Activity
Every record needs to be set down again without a single difference.

Supplied records
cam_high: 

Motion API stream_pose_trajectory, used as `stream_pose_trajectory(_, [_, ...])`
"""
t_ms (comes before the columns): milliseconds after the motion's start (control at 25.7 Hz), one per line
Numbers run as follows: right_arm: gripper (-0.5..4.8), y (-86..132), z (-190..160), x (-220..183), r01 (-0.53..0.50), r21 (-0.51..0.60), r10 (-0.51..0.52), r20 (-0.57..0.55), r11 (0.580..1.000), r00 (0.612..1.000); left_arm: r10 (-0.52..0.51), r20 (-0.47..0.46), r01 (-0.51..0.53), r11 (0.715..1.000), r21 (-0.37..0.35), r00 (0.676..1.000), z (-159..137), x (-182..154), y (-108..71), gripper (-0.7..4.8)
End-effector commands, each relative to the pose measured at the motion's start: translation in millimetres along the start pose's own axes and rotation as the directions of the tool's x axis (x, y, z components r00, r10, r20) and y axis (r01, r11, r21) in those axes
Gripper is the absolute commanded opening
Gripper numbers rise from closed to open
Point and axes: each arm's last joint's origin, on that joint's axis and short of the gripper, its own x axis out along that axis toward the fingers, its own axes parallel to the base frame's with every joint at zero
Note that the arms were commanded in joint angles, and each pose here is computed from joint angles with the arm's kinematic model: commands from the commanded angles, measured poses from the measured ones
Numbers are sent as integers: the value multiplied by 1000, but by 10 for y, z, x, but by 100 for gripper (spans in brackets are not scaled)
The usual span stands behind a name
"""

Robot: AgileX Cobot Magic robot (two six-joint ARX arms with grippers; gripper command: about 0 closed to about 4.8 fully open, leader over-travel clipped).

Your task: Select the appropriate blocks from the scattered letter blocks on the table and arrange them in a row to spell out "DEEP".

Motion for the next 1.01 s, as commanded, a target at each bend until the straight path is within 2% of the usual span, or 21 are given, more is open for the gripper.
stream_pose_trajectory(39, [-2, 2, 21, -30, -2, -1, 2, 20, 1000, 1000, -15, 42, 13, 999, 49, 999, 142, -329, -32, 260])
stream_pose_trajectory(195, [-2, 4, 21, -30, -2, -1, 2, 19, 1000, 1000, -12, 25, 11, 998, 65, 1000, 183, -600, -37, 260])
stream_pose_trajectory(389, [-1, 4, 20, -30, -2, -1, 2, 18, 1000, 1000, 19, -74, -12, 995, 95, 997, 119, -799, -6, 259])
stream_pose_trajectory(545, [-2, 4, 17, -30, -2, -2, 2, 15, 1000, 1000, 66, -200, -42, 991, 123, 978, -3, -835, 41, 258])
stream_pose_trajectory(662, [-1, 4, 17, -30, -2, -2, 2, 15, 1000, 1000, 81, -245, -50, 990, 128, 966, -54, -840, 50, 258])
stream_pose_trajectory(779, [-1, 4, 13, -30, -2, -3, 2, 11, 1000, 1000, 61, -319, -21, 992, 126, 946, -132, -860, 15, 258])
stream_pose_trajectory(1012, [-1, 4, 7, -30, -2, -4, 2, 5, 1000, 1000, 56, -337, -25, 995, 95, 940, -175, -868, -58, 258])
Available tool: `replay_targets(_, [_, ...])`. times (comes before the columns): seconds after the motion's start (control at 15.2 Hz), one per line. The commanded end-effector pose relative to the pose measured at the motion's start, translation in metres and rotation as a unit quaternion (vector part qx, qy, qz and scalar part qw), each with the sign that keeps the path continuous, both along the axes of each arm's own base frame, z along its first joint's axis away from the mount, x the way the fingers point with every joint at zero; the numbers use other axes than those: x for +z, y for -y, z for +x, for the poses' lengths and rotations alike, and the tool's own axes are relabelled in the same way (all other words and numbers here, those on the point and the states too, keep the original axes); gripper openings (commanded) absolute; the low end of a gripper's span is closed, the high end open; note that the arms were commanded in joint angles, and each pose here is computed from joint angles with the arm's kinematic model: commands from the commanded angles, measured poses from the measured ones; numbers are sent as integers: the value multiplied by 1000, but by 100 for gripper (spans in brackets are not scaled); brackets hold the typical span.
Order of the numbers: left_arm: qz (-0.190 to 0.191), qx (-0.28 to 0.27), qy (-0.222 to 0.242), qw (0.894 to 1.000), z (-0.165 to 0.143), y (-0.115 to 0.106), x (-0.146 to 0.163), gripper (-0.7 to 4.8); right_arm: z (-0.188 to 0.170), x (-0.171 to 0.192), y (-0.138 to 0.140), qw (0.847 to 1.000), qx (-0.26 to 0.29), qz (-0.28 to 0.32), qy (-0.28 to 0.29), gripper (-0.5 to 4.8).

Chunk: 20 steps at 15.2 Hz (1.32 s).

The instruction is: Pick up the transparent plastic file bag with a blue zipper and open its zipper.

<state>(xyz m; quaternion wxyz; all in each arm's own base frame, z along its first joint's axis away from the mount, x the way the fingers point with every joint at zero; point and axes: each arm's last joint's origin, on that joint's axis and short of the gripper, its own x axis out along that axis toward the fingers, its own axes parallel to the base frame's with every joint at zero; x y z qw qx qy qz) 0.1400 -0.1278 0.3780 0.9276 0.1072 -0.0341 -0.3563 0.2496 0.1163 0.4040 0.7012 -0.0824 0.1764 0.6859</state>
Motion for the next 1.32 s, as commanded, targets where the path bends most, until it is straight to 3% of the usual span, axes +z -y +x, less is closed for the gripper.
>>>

Exercise solution
cam_high: 

Motion API stream_pose_trajectory, used as `stream_pose_trajectory(_, [_, ...])`
"""
t_ms (comes before the columns): milliseconds after the motion's start (control at 25.7 Hz), one per line
Numbers run as follows: right_arm: gripper (-0.5..4.8), y (-86..132), z (-190..160), x (-220..183), r01 (-0.53..0.50), r21 (-0.51..0.60), r10 (-0.51..0.52), r20 (-0.57..0.55), r11 (0.580..1.000), r00 (0.612..1.000); left_arm: r10 (-0.52..0.51), r20 (-0.47..0.46), r01 (-0.51..0.53), r11 (0.715..1.000), r21 (-0.37..0.35), r00 (0.676..1.000), z (-159..137), x (-182..154), y (-108..71), gripper (-0.7..4.8)
End-effector commands, each relative to the pose measured at the motion's start: translation in millimetres along the start pose's own axes and rotation as the directions of the tool's x axis (x, y, z components r00, r10, r20) and y axis (r01, r11, r21) in those axes
Gripper is the absolute commanded opening
Gripper numbers rise from closed to open
Point and axes: each arm's last joint's origin, on that joint's axis and short of the gripper, its own x axis out along that axis toward the fingers, its own axes parallel to the base frame's with every joint at zero
Note that the arms were commanded in joint angles, and each pose here is computed from joint angles with the arm's kinematic model: commands from the commanded angles, measured poses from the measured ones
Numbers are sent as integers: the value multiplied by 1000, but by 10 for y, z, x, but by 100 for gripper (spans in brackets are not scaled)
The usual span stands behind a name
"""

Robot: AgileX Cobot Magic robot (two six-joint ARX arms with grippers; gripper command: about 0 closed to about 4.8 fully open, leader over-travel clipped).

Your task: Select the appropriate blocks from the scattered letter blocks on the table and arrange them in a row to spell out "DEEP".

Motion for the next 1.01 s, as commanded, a target at each bend until the straight path is within 2% of the usual span, or 21 are given, more is open for the gripper.
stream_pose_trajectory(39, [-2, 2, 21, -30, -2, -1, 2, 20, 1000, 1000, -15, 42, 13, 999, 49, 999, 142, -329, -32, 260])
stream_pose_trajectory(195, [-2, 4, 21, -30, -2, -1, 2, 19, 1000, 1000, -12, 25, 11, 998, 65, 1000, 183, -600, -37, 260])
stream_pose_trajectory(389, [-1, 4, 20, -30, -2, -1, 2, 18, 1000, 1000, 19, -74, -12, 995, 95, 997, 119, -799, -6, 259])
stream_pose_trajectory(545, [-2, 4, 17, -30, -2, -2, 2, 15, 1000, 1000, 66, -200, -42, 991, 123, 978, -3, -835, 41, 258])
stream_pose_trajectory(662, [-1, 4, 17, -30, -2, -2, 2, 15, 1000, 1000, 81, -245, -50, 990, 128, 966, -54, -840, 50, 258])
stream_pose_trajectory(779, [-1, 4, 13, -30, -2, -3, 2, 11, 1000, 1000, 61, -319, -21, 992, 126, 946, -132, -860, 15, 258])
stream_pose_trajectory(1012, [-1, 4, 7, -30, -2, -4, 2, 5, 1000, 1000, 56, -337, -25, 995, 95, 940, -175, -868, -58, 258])
Available tool: `replay_targets(_, [_, ...])`. times (comes before the columns): seconds after the motion's start (control at 15.2 Hz), one per line. The commanded end-effector pose relative to the pose measured at the motion's start, translation in metres and rotation as a unit quaternion (vector part qx, qy, qz and scalar part qw), each with the sign that keeps the path continuous, both along the axes of each arm's own base frame, z along its first joint's axis away from the mount, x the way the fingers point with every joint at zero; the numbers use other axes than those: x for +z, y for -y, z for +x, for the poses' lengths and rotations alike, and the tool's own axes are relabelled in the same way (all other words and numbers here, those on the point and the states too, keep the original axes); gripper openings (commanded) absolute; the low end of a gripper's span is closed, the high end open; note that the arms were commanded in joint angles, and each pose here is computed from joint angles with the arm's kinematic model: commands from the commanded angles, measured poses from the measured ones; numbers are sent as integers: the value multiplied by 1000, but by 100 for gripper (spans in brackets are not scaled); brackets hold the typical span.
Order of the numbers: left_arm: qz (-0.190 to 0.191), qx (-0.28 to 0.27), qy (-0.222 to 0.242), qw (0.894 to 1.000), z (-0.165 to 0.143), y (-0.115 to 0.106), x (-0.146 to 0.163), gripper (-0.7 to 4.8); right_arm: z (-0.188 to 0.170), x (-0.171 to 0.192), y (-0.138 to 0.140), qw (0.847 to 1.000), qx (-0.26 to 0.29), qz (-0.28 to 0.32), qy (-0.28 to 0.29), gripper (-0.5 to 4.8).

Chunk: 20 steps at 15.2 Hz (1.32 s).

The instruction is: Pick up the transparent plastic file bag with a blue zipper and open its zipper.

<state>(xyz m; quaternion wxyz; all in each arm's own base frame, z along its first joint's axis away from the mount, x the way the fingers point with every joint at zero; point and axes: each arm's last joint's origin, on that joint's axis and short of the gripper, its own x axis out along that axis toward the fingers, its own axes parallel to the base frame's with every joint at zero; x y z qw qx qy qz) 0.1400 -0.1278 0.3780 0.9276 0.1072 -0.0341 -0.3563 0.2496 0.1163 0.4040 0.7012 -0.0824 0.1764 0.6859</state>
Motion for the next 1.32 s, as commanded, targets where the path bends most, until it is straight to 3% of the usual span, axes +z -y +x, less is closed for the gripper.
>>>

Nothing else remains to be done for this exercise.